The fact is, he’s amazing.

And the reason I think he’s a robot? Two things.

1: When the other carers see that they’re down to visit Tina they wail and plead and do everything they can short of throwing themselves out of the window to escape having to go. Malcolm just smiles.

2: Reading his notes afterwards. He writes coolly, neutrally, with great measure. You get a sense behind his words of the vile language Tina is using, the awful tenor of the situation, but nowhere does Malcolm rise to it. He describes himself moving through the scene, relaying the facts with a detachment that borders on nervelessness.

But the biggest giveaway?
He talks about himself in the third person.

For example: The Carer suggested that Tina roll to the left a little so he might change the inco sheet. Tina declined to do this, saying that she did not want to. The carer pointed out the negative effect lying on urine soaked sheets would have on the integrity of Tina’s skin. Still, Tina declined to cooperate. The carer asked Tina whether she would like something prepared for lunch. Tina declined, saying there was nothing in the fridge. The carer suggested he look in the fridge. Tina said that he could if he liked, it was a free country. The carer looked in the fridge and discovered a microwave meal – sausage hot pot and dumplings. The carer presented this to Tina. Tina said she was sick of sausage hot pot and dumplings and she would rather starve. She then went on to describe issues she was having with her mobile phone, a Sim card problem the Carer was not able to resolve at this time. Tina made comment about this in a generally abusive manner. Tina then requested the sausage hot pot and dumplings be heated anyway, which the Carer proceeded to do. The carer made tea, which Tina declined in favour of pineapple juice. Then Tina said the tea was not sweet enough, and she required apple juice not pineapple juice, and not in that beaker. Then she spilled the tea and had to be cleaned up. The Carer then presented the sausage hot pot and dumplings in a bowl. Tina used many swear words when the Carer placed the bowl beside the bed, saying that ‘it was no good there, was it’ even though she could easily reach the bowl. The Carer took action to remedy the situation, and with nothing further to be accomplished, left the scene, all being well at that time.

We need more Malcolms.

the cat knows everything

Gary’s shown hostility to health care professionals in the past, and the record says we’re only to visit in pairs. I’m a little early meeting up with Lisa, so I park up outside and take the opportunity to finish off some notes on the laptop. I’ve just settled in to start writing when Gary’s door opens and a woman steps out. She’s tall and pale and pinched looking, wearing a green and black nylon tracksuit, her long hair dragged back in a ponytail. She takes out a fag packet and is just about to have a smoke when she sees me, sitting there. I wind down the window to tell her I’ve come to see Gary and I’m just waiting on my colleague, but before I can say anything she shoves the fags back in her pocket, walks backwards into the doorway, and maintaining eye contact for as long as she can, slowly shuts the door.

It doesn’t augur well.

Lisa turns up ten minutes later. I’d trust any of the team to go on a difficult visit, but if I had to choose, Lisa would be it. The Italians have a word for how she is: sprezzatura – a kind of nonchalance or ease, wearing her skill lightly, with great warmth and humanity, as if it’s really nothing and no trouble at all, and what was it that needed doing, now, and suddenly it’s done, and everyone feels better.
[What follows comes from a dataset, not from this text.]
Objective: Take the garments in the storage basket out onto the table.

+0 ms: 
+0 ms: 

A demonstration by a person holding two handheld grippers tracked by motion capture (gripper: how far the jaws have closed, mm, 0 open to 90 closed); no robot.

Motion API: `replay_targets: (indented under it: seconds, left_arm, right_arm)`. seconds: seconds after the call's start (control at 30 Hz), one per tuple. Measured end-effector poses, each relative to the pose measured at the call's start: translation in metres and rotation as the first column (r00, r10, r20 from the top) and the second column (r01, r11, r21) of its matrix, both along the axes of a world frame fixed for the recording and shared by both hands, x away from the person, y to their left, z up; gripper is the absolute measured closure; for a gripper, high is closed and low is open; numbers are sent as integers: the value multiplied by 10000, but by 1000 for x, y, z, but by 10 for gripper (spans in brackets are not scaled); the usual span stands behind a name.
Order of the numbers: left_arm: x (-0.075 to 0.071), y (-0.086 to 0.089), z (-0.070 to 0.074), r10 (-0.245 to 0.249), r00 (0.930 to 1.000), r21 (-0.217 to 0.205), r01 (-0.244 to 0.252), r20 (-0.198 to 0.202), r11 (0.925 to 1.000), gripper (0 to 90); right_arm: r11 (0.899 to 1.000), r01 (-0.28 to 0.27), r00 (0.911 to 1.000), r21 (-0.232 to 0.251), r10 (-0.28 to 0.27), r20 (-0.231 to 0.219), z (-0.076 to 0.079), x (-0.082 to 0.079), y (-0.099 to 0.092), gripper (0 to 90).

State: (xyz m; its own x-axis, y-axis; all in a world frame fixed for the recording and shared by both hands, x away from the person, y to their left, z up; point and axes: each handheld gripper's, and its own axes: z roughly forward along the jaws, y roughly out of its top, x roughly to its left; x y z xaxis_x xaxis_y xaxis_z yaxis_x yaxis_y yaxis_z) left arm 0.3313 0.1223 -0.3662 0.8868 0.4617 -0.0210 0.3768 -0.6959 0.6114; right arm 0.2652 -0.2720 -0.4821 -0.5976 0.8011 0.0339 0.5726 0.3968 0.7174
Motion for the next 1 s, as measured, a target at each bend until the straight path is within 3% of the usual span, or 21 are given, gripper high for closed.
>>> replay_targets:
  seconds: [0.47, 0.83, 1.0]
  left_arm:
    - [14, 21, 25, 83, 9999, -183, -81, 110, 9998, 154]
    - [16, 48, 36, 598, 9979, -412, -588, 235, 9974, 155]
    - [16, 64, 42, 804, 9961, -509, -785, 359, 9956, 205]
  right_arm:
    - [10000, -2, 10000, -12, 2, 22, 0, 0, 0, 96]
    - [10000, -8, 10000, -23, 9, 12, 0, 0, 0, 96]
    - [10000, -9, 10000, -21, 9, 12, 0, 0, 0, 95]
‘How’s it going there, Jim?’ she says, padding along the street. ‘Have you been waitin’ long?’

We go together through the terrible little garden, knock and wait. There are sounds from inside. An exchange of light and shadow in the frosted panes above the door. A clattering of the lock, and suddenly the door opens.
A bare chested man, his eyes squeezed shut, his smile as wide and flat as the Man in the Moon.
‘I expect you’re wondering why I’m half naked?’ he says. ‘Only I was just having a carton of cherry and raspberry squash, and I didn’t want to get any on my t-shirt.’
‘No. That would stain, right enough,’ says Lisa.
‘Yes,’ he says. ‘You’d never get it out.’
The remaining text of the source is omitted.